# [Exercise description]
Skip the pictures, and retype the data below in full, exactly.

# [Records for processing]

☆ ☆ ☆

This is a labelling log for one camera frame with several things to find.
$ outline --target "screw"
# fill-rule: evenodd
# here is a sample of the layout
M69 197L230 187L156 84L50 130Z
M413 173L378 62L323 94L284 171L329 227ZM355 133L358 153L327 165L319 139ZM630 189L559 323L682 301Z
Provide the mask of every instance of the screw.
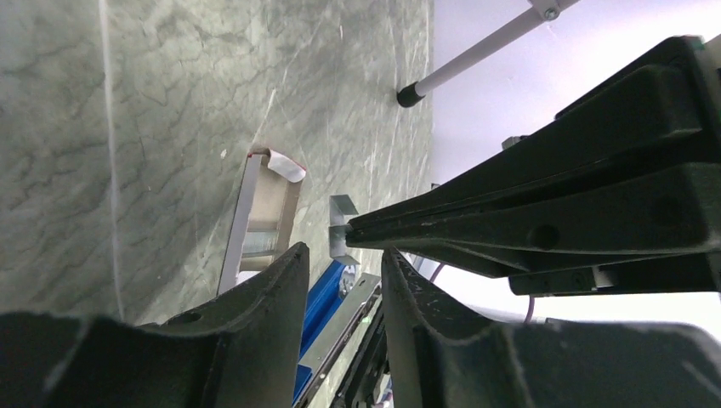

☆ ☆ ☆

# [Written response]
This is a labelling log for one camera frame with several things to find.
$ outline --target "screw"
# fill-rule: evenodd
# here is a sample of the layout
M69 197L230 187L156 84L50 130Z
M413 173L378 62L323 94L284 171L329 227ZM355 133L358 153L327 165L319 139ZM630 189L559 323L682 301Z
Provide the mask of every instance of the screw.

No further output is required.